MATERIAL SUPPLIED:
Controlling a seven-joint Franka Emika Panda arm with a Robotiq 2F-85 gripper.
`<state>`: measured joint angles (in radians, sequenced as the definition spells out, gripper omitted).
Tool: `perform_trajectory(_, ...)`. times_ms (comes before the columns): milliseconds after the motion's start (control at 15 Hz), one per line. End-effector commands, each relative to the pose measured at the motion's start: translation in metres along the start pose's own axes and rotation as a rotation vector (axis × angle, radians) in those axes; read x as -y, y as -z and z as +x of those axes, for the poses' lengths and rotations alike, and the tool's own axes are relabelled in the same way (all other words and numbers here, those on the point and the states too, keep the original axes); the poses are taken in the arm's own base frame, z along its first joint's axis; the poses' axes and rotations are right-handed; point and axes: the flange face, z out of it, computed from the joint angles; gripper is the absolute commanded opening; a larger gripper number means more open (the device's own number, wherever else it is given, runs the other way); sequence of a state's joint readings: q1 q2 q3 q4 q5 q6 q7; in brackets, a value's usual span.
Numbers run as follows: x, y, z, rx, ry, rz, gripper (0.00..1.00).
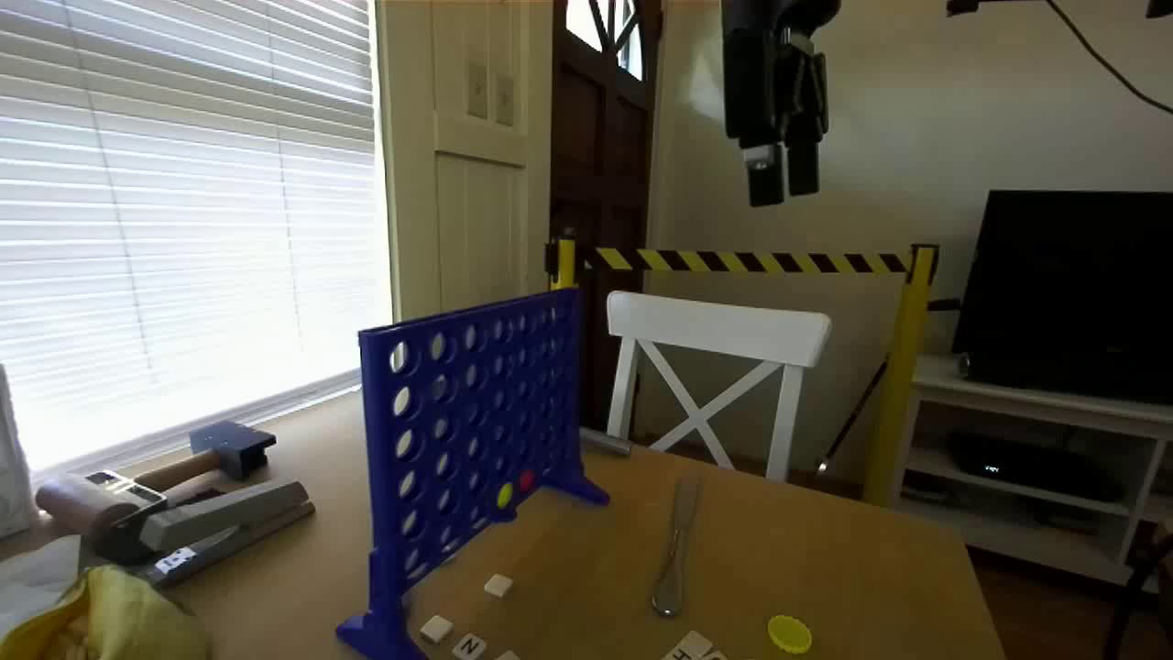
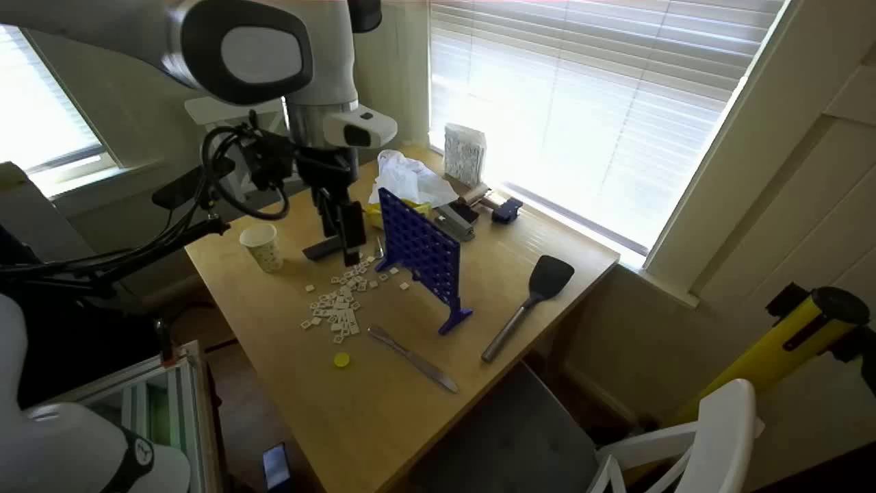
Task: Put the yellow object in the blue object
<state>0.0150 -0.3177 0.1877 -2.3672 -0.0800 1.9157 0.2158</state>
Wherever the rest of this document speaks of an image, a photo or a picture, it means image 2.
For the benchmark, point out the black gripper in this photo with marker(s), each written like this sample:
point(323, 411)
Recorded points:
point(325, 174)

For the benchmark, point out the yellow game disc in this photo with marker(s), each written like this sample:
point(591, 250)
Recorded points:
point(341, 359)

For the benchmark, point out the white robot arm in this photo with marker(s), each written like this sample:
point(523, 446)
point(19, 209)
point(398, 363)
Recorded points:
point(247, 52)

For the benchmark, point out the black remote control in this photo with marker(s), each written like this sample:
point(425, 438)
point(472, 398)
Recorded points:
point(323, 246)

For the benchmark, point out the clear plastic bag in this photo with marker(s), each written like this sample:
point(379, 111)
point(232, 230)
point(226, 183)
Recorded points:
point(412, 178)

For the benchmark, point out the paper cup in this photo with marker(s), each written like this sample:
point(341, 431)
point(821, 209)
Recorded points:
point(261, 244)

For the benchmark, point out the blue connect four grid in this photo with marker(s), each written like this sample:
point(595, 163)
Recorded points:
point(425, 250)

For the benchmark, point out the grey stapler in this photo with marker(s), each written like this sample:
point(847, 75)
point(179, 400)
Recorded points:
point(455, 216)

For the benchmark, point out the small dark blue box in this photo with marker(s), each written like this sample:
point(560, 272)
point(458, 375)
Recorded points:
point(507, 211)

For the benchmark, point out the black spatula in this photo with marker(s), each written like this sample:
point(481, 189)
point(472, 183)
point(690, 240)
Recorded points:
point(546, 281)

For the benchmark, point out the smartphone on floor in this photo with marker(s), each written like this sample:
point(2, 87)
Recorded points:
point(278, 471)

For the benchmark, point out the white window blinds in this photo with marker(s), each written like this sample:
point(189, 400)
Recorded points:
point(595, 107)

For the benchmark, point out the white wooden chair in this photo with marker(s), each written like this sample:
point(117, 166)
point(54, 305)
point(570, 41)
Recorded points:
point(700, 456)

---

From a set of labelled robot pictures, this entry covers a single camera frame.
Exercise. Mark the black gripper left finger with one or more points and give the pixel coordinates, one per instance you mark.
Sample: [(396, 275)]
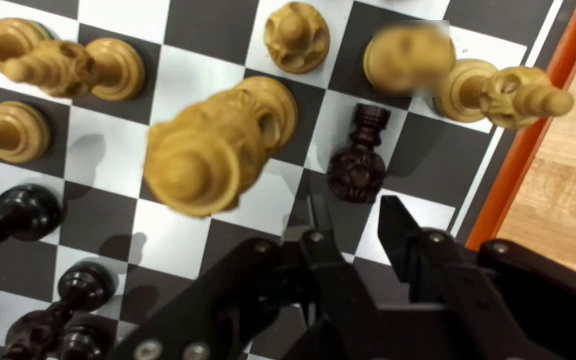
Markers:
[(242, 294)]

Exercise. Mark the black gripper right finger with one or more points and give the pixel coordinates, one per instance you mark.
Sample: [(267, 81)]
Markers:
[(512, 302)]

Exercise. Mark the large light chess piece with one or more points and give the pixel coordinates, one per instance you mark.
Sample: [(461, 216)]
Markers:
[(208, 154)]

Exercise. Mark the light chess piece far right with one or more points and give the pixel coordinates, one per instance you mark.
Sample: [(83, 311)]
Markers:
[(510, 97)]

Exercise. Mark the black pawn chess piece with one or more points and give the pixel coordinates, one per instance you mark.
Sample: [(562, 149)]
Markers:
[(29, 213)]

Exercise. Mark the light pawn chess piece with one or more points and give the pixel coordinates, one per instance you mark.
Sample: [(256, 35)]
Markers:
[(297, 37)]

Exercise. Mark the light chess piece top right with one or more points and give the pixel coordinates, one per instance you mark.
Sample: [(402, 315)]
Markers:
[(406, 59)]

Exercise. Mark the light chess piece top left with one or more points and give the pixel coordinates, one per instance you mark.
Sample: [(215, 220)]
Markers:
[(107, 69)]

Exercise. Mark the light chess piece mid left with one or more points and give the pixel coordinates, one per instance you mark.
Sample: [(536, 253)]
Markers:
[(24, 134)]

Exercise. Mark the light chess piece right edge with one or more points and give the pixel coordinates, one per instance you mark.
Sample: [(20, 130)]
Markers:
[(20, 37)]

...

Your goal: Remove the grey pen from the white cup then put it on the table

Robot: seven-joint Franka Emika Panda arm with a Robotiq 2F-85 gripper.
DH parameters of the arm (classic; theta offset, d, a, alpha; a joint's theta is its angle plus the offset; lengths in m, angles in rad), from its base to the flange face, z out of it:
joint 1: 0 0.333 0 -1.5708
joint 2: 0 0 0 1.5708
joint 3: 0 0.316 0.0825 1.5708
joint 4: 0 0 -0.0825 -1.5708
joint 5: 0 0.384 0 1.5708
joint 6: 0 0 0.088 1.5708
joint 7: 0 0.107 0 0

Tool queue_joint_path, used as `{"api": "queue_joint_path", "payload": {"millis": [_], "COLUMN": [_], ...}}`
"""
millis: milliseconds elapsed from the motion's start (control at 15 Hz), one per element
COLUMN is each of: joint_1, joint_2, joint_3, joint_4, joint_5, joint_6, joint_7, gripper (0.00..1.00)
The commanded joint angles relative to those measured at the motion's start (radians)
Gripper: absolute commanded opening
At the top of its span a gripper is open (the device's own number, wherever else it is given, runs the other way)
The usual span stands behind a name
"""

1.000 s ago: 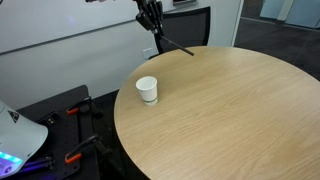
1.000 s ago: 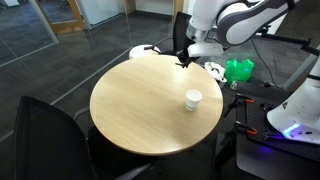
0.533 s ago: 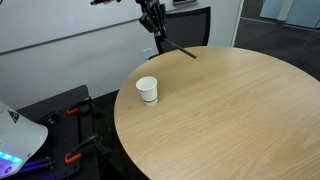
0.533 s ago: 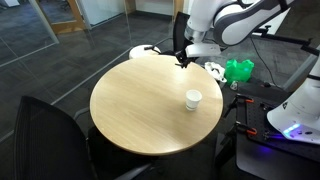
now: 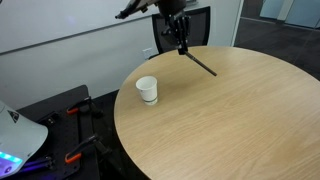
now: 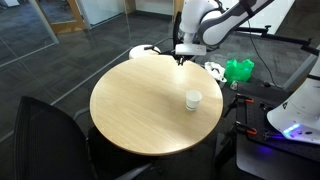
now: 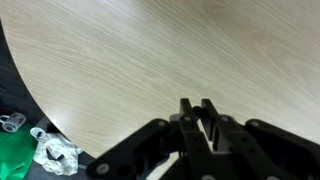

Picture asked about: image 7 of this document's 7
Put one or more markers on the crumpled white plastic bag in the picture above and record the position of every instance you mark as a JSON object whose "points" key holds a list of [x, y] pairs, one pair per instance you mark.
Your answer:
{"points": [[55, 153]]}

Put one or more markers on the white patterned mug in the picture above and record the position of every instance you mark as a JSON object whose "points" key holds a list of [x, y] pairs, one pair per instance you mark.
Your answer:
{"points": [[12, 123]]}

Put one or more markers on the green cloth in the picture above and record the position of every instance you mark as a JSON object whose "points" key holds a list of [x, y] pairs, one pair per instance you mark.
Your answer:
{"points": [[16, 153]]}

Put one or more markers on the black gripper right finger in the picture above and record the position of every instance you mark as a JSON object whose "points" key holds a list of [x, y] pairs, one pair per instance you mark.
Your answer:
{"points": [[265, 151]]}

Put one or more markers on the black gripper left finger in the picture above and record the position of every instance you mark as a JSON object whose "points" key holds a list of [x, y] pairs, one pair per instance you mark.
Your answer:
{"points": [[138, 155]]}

ABOUT THIS TASK: Above are the entries. Copy exactly the part that opens with the line containing "Controlling a seven-joint" and closes with the line containing "out, gripper omitted).", and no more.

WRITTEN RESPONSE:
Controlling a seven-joint Franka Emika Panda arm with a Robotiq 2F-85 gripper.
`<state>`: measured joint angles (in radians, sequenced as the definition spells out, gripper omitted).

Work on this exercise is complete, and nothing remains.